Cinco de Mayo: 5 Ways to Use Mexican-Inspired Tile

3 min read

Cinco de Mayo: 5 Ways to Use Mexican-Inspired Tile - Architessa

The Kentucky Derby, Cinco de Mayo, Mother’s Day, and Memorial Day – May is never short on it’s share of holidays and celebrations. Because the percentage of people interested in horse-themed tile is slim and it’s hard to give your mother a bouquet of tile, let’s instead honor Cinco de Mayo with 5 ways to bring Mexican-inspired tile to your next project. When we celebrate Cinco de Mayo, it’s important to know the significance of the day: Mexico’s victory over the French in the Battle of Puebla. Now, modern day associates the fifth of May with Mexican-American culture. Tacos or huevos rancheros anyone? Looking at Mexican inspired tile can do the same; it started with tradition and has adapted to today’s trends.


Handmade Talavera Tile

You can’t think of Mexican tile without picturing colorful, hand-painted designs. Talavera tile, originally adapted from pottery, is a red clay-based tile with a white glaze. Deep, rich colors are then painted over the white. Authentic Talavera pottery and tile reign from Puebla, Mexico.
Photo Credit: Pinterest
To achieve a traditional Mexican look, consider using boldly colored tile in a large or small scale.
Professional Tip: It’s highly recommended to sample handmade tile before placing an order. The beauty in handmade or hand-painted tile is that the glaze and embellishments will vary in color. If a consistent look is what you’re after, look elsewhere.

Terra-cotta Tile

Saltillo tile, named for the region it’s from, is Mexico’s most well known type of Terra-cotta tile. Unlike its Talavera counterpart, Terra-cotta tile is unglazed and highly porous. Before making its way to Mexico, the Romans used Terra-cotta or fired red-clay vessels to carry water throughout their ancient baths. The Spanish used and still use Terra-cotta tile to clad their roofs.
Pictured: Architessa's Product Line: Walker Zanger, Series: Spanish Cotto

Today, homeowners and designers are crushing over Terra-cotta’s usage as a popular flooring material.


Decorative Details

Using Talavera and Terra-cotta tile together is a great way to achieve an authentic Mexican look. If a busy pattern overall is too much for your taste, use a neutral field tile with pops of bold color instead.
Photo Credit: Pinterest

Here, Terra-cotta tile makes up most of the design, but the corners are clipped to insert colorful accents of Talavera tile.


Unexpected Applications

Have fun with how you use Mexican-inspired tile. It’s not just for borders anymore, and can make a big statement. 
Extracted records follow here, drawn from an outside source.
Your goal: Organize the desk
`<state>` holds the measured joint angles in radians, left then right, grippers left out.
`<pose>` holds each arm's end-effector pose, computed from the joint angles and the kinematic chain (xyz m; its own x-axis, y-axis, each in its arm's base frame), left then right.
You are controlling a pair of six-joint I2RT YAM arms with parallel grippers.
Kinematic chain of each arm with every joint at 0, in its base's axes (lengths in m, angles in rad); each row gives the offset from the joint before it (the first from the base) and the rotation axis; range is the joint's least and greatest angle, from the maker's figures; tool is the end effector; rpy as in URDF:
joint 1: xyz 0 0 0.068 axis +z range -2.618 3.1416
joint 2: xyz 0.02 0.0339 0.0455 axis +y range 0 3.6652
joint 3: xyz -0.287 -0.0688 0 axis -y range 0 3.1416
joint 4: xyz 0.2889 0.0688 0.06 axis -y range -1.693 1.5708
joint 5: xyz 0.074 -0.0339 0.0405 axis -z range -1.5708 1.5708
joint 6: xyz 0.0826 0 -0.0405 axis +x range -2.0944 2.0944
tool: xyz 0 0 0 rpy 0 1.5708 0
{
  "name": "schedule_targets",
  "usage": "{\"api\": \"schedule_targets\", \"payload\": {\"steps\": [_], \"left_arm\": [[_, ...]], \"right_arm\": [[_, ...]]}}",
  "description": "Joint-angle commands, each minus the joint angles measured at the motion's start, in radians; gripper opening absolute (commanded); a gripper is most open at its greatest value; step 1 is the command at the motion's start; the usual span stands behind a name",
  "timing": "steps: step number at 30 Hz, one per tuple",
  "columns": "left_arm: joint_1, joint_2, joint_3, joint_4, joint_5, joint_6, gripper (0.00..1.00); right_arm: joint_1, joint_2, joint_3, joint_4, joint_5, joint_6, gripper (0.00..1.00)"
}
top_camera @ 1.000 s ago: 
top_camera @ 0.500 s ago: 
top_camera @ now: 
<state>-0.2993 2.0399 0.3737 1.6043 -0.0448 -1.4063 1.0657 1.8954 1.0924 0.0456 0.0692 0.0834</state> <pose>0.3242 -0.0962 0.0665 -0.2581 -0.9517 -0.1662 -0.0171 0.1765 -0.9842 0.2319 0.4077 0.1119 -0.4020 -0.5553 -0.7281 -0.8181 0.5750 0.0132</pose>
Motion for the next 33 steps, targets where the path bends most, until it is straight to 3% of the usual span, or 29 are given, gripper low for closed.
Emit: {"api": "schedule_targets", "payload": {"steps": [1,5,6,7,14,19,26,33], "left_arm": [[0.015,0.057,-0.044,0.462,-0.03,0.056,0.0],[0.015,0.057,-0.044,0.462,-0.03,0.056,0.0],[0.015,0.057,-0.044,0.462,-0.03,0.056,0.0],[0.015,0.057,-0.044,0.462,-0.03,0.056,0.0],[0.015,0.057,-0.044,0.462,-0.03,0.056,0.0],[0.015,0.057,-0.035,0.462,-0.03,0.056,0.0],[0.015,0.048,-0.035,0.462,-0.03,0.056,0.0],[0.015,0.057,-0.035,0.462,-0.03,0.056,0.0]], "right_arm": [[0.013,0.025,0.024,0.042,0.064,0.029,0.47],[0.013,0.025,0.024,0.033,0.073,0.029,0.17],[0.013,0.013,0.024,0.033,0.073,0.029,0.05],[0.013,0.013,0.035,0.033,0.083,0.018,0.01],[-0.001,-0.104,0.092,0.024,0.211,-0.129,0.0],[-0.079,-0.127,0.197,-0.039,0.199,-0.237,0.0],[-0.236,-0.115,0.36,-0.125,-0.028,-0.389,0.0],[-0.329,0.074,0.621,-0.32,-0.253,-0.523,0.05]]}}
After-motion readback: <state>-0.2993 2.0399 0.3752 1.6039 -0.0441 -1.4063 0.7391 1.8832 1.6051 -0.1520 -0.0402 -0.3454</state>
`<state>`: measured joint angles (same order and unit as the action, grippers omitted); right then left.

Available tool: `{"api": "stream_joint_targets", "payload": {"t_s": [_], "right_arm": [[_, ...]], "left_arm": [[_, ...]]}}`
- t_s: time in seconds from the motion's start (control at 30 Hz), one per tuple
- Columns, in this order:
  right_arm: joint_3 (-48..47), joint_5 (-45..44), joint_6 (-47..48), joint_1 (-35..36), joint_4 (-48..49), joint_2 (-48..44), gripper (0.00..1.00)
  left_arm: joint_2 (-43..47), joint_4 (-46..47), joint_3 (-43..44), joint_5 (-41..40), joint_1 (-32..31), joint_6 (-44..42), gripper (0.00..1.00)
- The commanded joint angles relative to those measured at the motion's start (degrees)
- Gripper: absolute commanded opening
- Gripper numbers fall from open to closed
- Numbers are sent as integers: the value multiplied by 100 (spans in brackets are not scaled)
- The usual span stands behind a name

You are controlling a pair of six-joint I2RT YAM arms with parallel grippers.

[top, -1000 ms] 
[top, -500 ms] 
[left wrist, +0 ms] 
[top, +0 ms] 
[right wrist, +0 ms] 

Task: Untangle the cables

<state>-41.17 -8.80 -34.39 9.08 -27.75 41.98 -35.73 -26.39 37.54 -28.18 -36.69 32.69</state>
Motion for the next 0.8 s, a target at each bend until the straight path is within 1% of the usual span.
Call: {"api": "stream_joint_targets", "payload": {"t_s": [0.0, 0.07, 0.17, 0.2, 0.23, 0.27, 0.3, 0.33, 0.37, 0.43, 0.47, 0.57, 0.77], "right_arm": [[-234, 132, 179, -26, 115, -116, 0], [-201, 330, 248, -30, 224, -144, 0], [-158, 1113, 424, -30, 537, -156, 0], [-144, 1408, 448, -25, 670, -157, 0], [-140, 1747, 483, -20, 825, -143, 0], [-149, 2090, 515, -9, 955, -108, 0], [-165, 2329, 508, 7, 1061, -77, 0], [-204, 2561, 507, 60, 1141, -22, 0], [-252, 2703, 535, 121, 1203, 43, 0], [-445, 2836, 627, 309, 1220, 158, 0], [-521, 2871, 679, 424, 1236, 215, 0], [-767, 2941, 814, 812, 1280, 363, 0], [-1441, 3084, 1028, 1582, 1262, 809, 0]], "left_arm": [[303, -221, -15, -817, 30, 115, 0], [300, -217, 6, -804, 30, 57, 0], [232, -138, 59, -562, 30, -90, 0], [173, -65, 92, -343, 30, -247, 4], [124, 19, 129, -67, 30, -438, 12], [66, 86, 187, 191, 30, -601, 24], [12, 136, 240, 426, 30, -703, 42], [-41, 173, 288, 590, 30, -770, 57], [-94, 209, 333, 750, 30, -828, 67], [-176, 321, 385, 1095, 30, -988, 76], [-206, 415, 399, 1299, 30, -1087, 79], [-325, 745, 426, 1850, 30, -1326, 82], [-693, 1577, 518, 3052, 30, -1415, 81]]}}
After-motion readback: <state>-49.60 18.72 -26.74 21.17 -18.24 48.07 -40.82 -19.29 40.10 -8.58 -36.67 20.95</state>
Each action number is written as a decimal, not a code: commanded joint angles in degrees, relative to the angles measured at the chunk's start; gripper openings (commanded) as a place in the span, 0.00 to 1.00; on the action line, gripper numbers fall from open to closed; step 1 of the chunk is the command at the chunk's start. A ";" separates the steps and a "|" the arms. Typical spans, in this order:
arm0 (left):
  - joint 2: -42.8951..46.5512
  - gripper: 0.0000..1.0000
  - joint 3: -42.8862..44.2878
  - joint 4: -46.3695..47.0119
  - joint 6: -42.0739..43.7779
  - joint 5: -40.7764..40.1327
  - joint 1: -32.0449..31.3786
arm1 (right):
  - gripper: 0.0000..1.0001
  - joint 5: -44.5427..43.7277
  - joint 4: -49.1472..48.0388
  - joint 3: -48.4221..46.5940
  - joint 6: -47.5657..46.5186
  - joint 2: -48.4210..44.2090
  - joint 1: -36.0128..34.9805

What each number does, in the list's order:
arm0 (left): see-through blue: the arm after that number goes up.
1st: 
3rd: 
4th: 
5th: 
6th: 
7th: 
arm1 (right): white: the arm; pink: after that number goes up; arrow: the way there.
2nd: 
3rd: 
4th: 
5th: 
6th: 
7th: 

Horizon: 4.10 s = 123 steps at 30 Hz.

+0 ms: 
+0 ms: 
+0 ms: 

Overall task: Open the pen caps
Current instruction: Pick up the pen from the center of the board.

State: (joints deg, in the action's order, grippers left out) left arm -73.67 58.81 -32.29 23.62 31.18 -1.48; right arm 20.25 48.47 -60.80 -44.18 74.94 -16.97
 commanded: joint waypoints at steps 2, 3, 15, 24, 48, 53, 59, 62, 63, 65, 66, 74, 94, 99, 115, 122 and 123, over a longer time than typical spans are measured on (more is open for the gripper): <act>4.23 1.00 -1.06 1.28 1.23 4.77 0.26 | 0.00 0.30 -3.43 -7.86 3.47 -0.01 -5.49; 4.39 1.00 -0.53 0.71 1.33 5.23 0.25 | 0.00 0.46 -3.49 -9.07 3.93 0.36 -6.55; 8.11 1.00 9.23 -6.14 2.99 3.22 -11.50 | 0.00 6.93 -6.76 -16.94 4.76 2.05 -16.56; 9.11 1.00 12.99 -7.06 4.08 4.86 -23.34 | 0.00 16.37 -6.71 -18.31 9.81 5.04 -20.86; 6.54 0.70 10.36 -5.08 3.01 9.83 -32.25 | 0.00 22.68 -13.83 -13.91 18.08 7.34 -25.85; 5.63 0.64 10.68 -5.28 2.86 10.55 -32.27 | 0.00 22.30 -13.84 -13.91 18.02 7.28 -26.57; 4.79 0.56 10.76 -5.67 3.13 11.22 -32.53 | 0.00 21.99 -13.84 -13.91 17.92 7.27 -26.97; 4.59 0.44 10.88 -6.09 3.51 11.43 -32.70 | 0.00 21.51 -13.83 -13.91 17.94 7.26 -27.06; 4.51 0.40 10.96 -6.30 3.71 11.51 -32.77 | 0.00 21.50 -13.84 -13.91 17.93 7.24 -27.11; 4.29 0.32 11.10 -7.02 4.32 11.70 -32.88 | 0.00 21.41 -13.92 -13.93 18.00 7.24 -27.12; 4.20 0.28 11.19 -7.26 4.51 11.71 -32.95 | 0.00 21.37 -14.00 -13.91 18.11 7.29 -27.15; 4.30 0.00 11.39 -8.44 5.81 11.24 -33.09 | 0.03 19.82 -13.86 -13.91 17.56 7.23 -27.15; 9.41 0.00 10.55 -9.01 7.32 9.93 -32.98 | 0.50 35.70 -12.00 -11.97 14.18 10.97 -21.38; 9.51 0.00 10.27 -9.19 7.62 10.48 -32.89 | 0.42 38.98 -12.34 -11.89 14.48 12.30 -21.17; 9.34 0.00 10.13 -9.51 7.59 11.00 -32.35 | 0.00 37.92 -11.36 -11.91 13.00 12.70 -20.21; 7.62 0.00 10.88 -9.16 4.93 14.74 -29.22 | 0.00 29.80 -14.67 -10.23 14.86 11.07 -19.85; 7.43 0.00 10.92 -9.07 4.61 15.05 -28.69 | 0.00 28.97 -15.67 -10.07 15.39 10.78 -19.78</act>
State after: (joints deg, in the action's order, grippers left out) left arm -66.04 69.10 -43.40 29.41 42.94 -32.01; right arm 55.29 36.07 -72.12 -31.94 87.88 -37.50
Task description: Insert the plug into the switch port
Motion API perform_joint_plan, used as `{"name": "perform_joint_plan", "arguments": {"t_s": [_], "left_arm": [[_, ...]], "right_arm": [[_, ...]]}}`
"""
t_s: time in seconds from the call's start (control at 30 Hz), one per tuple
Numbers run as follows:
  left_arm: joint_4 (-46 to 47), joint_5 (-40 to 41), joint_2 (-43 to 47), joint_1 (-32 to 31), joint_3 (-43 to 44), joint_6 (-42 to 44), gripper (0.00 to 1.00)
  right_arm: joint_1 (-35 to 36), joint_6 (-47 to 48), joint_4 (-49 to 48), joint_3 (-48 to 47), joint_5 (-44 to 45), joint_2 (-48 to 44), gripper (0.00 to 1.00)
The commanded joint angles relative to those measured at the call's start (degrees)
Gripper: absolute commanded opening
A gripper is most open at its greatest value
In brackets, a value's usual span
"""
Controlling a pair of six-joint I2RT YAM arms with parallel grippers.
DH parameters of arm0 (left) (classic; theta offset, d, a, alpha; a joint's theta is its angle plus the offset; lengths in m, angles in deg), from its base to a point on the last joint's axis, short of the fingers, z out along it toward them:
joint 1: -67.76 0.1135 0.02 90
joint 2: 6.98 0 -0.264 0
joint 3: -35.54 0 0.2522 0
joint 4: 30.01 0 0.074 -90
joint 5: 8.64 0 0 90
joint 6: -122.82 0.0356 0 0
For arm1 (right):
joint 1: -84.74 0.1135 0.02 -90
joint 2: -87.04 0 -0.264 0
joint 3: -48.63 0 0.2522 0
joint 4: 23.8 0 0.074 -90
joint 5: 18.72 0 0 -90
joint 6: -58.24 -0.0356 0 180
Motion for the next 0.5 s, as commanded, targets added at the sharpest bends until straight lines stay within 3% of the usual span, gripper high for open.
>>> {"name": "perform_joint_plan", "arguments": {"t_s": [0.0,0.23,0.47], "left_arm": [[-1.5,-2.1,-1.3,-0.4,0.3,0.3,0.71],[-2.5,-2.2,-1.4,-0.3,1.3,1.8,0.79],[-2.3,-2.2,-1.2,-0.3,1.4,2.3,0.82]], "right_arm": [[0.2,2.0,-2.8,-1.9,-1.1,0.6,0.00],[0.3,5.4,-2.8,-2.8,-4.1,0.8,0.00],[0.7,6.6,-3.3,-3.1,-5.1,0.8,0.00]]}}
Here are just a few unconventional ideas:

Photo Credit: Pinterest

Talavera hand-painted tile, used on the risers of a staircase, adds instant drama.


Photo Credit: Pinterest
A painted sink basin can take your powder room from bland to bold. Here, the sink is used in combination with Terra-cotta tile on the counter top, and Talavera square tiles as a backsplash.
Photo Credit: Pinterest

Shut the front door. This bold trim around the door really sets the tone for what may be behind it. When you greet guests this way, they can't help but smile.


A Modern Interpretation

Want a more modern take on the red-clay classic? Try a more muted palette. You don’t have to use an obvious choice like Talavera tile to achieve a Mexican-inspired style.
Photo Credit: Bob Narod, featured in Home & Design Magazine July/August 2016
Chevy Chase, Maryland-based interior designer, Sarah Turner, of Jennifer Gilmer Kitchen & Bath, Ltd., opted for a more subtle backsplash color for her client’s project. Here, a less literal usage of tile, purchased from AC of course, still honors the geometric and floral patterns seen in traditional Mexican imagery.
NKBA Award Winner: 2nd place in Medium Kitchen category, featured in Home & Design Magazine's July/August 2016 issue
Architessa's own Rockville Assistant Manager and Lead designer, Ginnie Schielke, collaborated with Turner to develop the sophisticated backplash. The tile comes from our Walker Zanger product line, where the Duquesa series offered the perfect pale blue to act as a monochromatic compliment to the kitchen island.
Photo Credit: Bob Narod, featured in Home & Design Magazine July/August 2016

The kitchen island stands boldly against the white and neutral backdrop, energizing the space with a deep blue hue. The floor, while hardwood and not tile, still references the warm tones to that of Terra-cotta tile. Whether making mole or carnitas, this kitchen brings Mexican style into the 21st century.